• [PROBLEM]:
Exactly the lines from the one containing "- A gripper" through the one containing "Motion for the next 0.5" in the listing below are to be copied, with the pictures left out.

[DATA FOR REVIEW Boundary: Start]

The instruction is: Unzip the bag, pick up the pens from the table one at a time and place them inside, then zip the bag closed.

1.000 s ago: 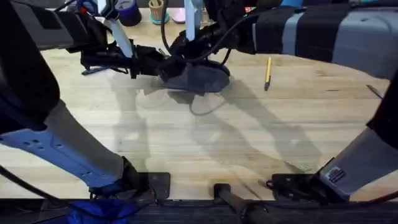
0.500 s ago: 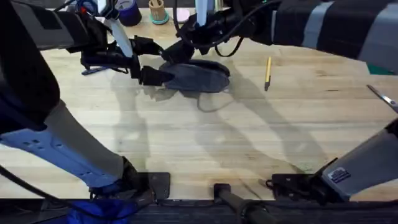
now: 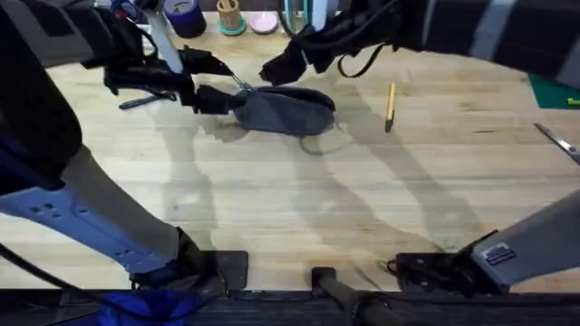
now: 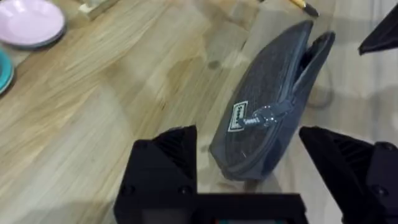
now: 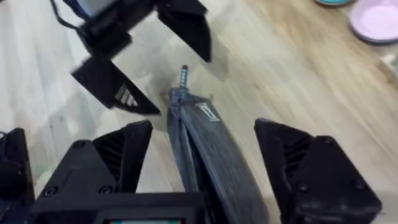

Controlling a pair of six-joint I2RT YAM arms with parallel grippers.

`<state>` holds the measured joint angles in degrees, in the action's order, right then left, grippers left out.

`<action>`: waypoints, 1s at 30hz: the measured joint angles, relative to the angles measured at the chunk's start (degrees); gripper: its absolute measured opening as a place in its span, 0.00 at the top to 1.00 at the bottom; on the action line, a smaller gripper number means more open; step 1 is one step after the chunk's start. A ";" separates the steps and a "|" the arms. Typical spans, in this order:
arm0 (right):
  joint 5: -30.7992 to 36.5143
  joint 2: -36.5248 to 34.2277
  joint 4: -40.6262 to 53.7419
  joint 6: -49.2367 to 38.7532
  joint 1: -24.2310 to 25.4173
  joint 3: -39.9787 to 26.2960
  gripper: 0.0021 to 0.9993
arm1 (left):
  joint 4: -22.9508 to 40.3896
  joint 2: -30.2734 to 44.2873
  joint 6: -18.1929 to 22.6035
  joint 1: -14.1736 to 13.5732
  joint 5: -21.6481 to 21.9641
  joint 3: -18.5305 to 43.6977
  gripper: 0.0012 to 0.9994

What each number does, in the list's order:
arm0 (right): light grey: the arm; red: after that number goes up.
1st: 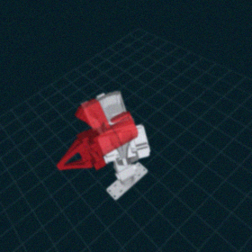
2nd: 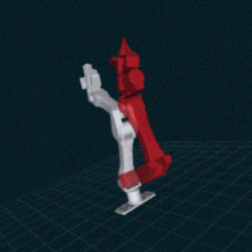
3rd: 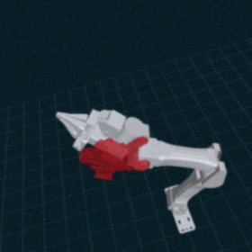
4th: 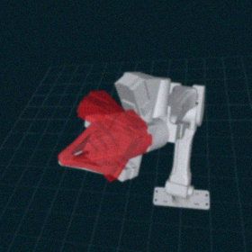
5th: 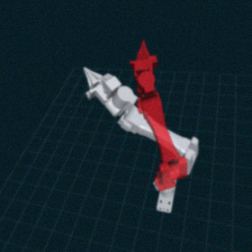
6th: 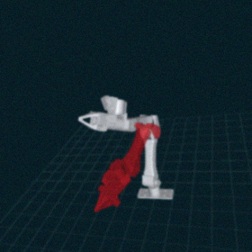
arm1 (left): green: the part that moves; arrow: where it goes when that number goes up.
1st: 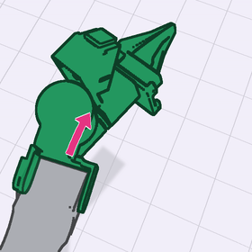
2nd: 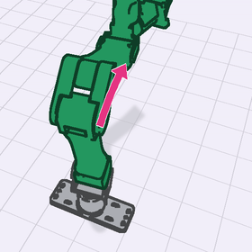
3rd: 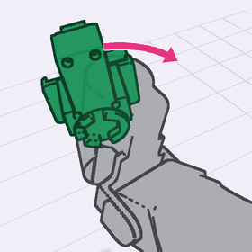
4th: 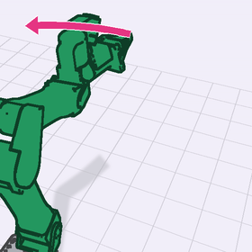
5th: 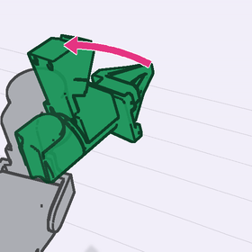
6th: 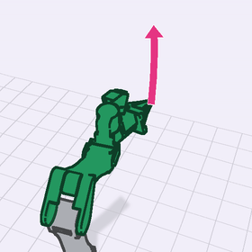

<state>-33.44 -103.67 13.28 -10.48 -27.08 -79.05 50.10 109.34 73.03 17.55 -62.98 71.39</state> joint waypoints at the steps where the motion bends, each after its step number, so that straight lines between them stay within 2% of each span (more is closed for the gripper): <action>1: 0.57 0.85 0.85 0.00 0.35 0.00 0.00 | 1.47 0.00 -0.71 0.28 0.25 1.15 0.00; 10: 4.04 8.80 6.75 -0.03 2.48 0.00 0.00 | 13.95 0.00 -2.74 0.60 3.99 11.44 0.00; 15: 4.76 12.94 10.87 -0.05 3.96 0.00 0.00 | 19.48 0.00 -6.27 0.60 5.16 17.88 0.00; 18: 4.92 14.76 12.56 -0.03 5.16 0.00 0.00 | 22.66 0.00 -10.06 0.51 7.87 21.95 0.00; 22: 5.19 16.27 12.94 -0.05 6.49 0.00 0.00 | 24.80 0.00 -16.65 -0.46 13.62 26.62 0.00; 30: 5.19 16.55 13.02 -0.05 6.75 0.00 0.00 | 25.86 -3.44 -26.41 -4.13 22.63 27.76 0.00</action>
<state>-28.25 -87.11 26.30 -10.52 -20.34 -79.05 75.96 105.90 46.63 13.42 -40.36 99.15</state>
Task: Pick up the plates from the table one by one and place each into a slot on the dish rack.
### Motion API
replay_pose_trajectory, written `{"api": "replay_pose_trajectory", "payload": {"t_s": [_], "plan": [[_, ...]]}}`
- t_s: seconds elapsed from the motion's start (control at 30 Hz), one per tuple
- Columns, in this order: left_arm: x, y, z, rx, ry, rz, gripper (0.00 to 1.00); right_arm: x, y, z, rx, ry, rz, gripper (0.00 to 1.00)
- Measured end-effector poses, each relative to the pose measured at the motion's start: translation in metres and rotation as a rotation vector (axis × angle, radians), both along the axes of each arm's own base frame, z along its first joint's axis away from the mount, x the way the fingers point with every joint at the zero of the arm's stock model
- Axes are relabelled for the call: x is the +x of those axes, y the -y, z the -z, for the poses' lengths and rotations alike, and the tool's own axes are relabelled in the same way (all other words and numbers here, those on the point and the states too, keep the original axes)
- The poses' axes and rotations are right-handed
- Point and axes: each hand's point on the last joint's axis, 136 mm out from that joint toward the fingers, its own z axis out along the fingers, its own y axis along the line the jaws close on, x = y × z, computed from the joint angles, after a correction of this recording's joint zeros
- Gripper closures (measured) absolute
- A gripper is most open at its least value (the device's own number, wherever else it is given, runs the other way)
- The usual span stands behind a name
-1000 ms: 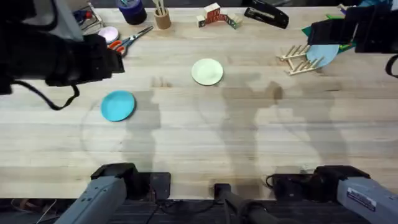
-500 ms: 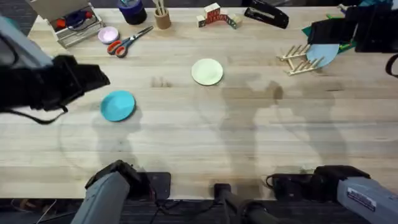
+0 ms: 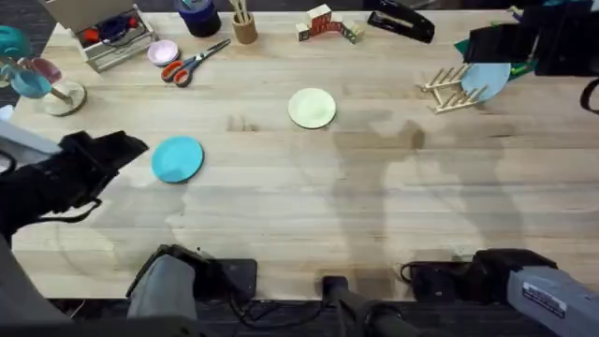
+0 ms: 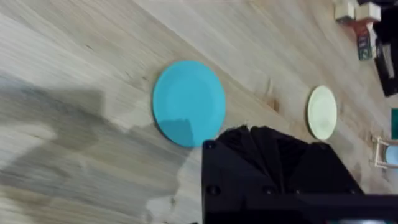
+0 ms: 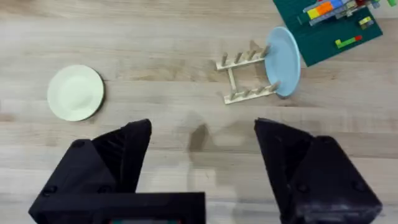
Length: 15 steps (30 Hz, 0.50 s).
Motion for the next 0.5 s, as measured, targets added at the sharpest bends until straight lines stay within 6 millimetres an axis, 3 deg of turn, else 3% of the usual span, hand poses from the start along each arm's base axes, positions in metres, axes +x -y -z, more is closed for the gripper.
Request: {"api": "replay_pose_trajectory", "payload": {"t_s": [0.07,0.3,0.5], "plan": [[0.005,-0.013,0.007,-0.031,0.027,0.000,0.962,0.001,0.000,-0.001,0.000,0.003,0.000,0.005],[0.014,-0.018,0.041,-0.172,0.007,0.055,0.962,0.001,0.000,-0.001,0.000,0.004,0.000,0.005],[0.019,-0.026,0.057,-0.183,0.006,0.074,0.962,0.001,0.000,-0.001,0.000,0.004,0.000,0.005]]}}
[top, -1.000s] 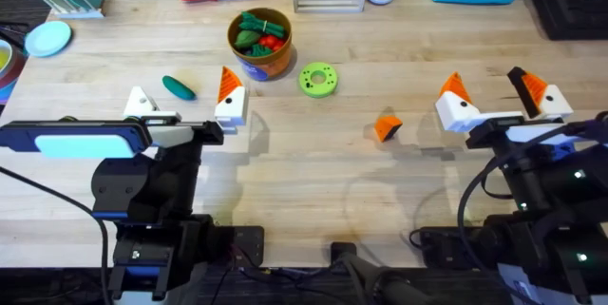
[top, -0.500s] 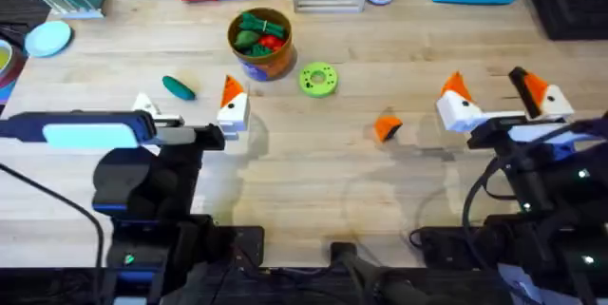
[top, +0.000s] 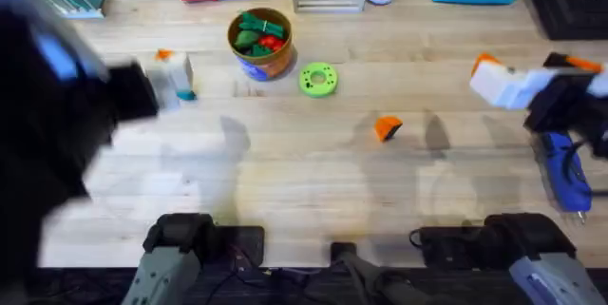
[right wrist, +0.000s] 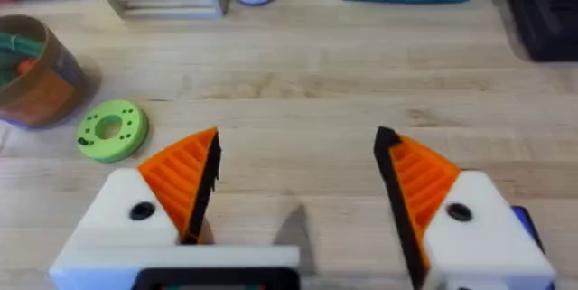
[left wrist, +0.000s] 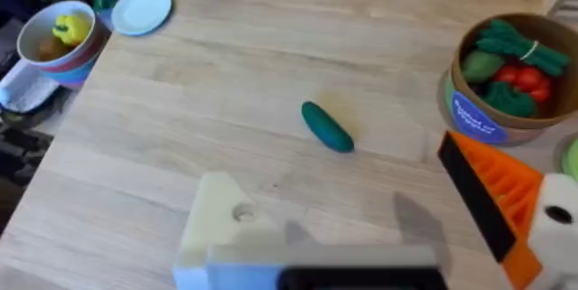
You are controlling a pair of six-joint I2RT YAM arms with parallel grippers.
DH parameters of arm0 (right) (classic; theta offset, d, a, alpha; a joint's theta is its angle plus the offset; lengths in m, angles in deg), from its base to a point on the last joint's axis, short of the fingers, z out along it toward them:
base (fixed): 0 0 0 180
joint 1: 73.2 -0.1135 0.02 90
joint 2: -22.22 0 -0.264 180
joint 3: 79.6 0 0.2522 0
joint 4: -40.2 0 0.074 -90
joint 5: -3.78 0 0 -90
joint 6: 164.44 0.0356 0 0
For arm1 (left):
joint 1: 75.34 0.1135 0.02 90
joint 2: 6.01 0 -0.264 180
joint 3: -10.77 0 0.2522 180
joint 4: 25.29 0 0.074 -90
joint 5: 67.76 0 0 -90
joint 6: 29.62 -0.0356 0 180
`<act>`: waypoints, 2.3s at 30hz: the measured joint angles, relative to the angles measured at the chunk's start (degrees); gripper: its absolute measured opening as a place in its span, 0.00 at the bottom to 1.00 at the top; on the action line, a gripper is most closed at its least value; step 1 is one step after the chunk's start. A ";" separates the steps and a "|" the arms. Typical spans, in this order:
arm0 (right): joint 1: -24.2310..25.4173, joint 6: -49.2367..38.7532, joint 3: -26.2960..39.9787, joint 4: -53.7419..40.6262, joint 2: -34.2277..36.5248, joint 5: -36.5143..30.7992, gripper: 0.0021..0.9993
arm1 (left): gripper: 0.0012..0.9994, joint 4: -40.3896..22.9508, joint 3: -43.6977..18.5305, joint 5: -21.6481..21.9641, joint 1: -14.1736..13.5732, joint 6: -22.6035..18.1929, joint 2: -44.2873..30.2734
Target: Pick up the gripper from the table and insert it into the empty holder that is missing its gripper. Then pick up a screw, insert it into the mounting hole, and use the screwdriver to tighten it. Finally, clean up the table by picking up the vegetable and placing it into the bucket.
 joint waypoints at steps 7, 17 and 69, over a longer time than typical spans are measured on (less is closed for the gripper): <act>0.00 0.22 9.69 -0.48 13.76 0.15 0.99 | 0.99 -0.95 -16.06 -9.78 8.91 0.99 -25.45; 0.00 0.24 10.34 -0.66 15.74 0.15 0.99 | 0.99 -6.28 -19.63 -18.70 15.42 4.30 -42.41; 0.00 0.44 10.38 -33.29 15.74 0.15 0.99 | 0.99 -6.79 -26.96 -20.49 -30.60 1.90 -33.07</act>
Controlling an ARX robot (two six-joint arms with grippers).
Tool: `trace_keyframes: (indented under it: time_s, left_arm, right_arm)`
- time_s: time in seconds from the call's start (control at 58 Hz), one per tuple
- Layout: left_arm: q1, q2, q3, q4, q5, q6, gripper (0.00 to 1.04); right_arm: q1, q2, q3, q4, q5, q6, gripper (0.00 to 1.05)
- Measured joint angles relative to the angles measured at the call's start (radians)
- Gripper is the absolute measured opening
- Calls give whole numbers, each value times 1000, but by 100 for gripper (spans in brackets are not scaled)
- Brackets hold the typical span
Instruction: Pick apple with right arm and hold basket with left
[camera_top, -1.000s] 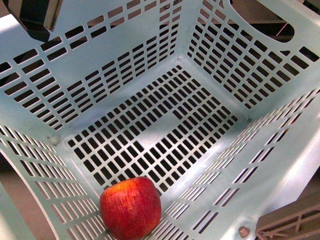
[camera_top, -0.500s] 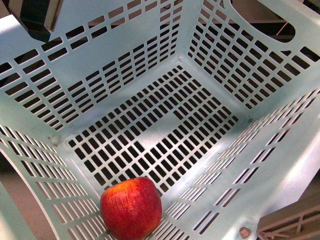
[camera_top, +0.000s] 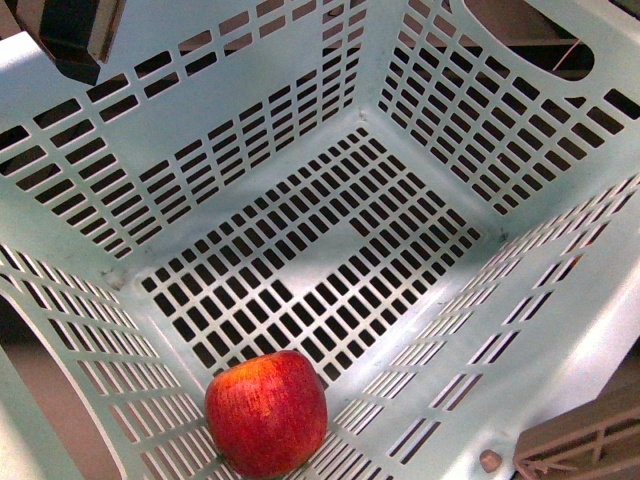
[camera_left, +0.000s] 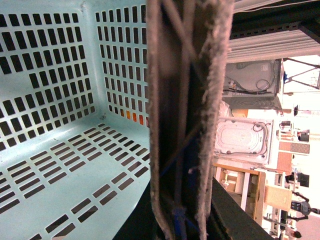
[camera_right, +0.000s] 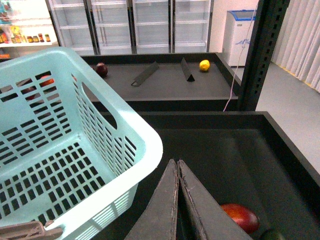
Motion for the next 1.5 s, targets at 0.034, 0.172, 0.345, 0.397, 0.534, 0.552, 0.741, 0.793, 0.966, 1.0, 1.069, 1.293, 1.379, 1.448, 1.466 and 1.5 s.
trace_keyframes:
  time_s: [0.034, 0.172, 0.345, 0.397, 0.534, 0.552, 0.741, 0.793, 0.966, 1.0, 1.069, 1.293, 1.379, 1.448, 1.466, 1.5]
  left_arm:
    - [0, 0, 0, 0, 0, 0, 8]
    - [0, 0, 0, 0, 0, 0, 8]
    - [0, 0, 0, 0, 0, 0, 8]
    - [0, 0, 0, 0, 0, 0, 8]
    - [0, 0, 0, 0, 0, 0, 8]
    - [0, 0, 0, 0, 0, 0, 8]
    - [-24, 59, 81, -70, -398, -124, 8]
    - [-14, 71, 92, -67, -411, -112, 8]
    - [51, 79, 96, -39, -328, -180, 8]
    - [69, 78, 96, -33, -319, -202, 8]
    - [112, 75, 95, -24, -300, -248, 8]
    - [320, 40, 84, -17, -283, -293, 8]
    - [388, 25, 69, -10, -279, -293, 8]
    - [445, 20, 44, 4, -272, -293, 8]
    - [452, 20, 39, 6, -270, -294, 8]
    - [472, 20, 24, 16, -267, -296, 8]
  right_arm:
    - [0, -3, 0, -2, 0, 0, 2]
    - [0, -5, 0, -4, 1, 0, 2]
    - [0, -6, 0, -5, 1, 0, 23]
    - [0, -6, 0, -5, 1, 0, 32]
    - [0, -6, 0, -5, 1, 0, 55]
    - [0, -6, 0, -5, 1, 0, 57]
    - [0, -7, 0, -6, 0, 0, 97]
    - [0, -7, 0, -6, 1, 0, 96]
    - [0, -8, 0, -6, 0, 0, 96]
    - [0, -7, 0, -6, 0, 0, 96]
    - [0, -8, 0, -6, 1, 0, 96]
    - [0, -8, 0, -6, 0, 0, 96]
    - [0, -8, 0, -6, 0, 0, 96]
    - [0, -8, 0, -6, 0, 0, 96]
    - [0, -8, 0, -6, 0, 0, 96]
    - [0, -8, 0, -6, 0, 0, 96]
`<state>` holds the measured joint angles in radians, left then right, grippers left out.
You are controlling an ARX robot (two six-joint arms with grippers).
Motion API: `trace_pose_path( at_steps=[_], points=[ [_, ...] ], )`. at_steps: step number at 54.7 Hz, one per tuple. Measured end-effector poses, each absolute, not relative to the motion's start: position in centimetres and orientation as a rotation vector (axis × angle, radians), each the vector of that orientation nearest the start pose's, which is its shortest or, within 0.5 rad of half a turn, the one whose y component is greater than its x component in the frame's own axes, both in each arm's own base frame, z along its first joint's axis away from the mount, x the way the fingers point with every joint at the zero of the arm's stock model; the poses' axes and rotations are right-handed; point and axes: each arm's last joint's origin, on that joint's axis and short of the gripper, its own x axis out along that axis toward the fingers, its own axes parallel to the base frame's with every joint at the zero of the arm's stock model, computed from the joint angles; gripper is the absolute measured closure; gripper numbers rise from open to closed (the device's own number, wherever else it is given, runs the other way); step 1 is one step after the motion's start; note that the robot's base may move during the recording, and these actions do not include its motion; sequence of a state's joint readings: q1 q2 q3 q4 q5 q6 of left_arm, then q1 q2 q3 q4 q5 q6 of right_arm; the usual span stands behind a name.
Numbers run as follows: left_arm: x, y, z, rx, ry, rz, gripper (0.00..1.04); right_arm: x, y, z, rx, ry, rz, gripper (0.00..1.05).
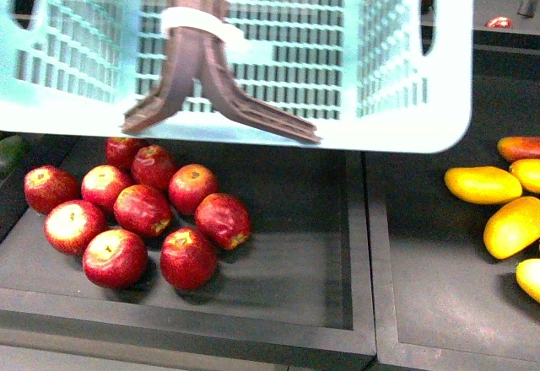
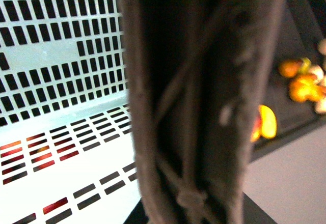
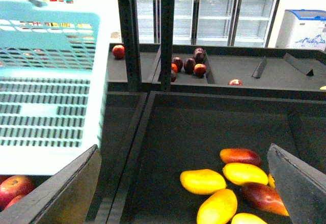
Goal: Pick mango and avocado into basket
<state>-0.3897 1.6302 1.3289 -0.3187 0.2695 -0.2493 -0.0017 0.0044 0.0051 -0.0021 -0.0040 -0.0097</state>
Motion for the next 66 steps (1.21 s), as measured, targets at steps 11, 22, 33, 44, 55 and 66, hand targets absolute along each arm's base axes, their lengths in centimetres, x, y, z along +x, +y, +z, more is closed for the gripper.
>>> trace_pose_path(
  at_steps=[11,22,33,44,55,66],
  points=[
    [34.8,-18.3,28.3,-0.176,0.770,-0.662,0.98,9.8,0.0,16.5,-0.010,0.001,0.002,0.08],
    [35.0,-18.9,29.4,-0.190,0.732,-0.678,0.98,9.8,0.0,16.5,-0.010,0.001,0.002,0.08],
    [34.2,-18.9,30.5,-0.188,0.713,-0.681,0.98,9.8,0.0,16.5,-0.010,0.001,0.002,0.08],
    [34.1,-18.9,30.8,-0.189,0.704,-0.684,0.98,9.8,0.0,16.5,-0.010,0.001,0.002,0.08],
    [34.1,-18.9,30.8,-0.187,0.703,-0.676,0.98,10.0,-0.1,16.5,0.123,0.067,0.011,0.08],
    [34.1,-18.9,30.9,-0.188,0.702,-0.679,0.98,12.6,-3.3,21.3,0.211,0.054,-0.077,0.08]
  ],
)
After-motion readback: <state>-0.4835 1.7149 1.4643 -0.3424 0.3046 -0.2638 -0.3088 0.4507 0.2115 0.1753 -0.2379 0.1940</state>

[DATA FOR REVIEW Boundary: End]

• [SOLUTION TO THIS EXERCISE]:
- A gripper is most open at its least value (the device's own number, wherever else it is given, runs the other way)
- The usual span stands behind a name
-1000 ms: 
-500 ms: 
+0 ms: 
+0 ms: 
+0 ms: 
Length: 15 steps (30 Hz, 0.50 s).
Motion for the next 0.5 s, as measured, targets added at the sharpest bends until straight lines stay within 6 millimetres an axis, 3 deg of turn, else 3% of the usual span, hand poses from the start along each arm's base axes, positions in metres, axes +x -y -z, more is closed for the gripper.

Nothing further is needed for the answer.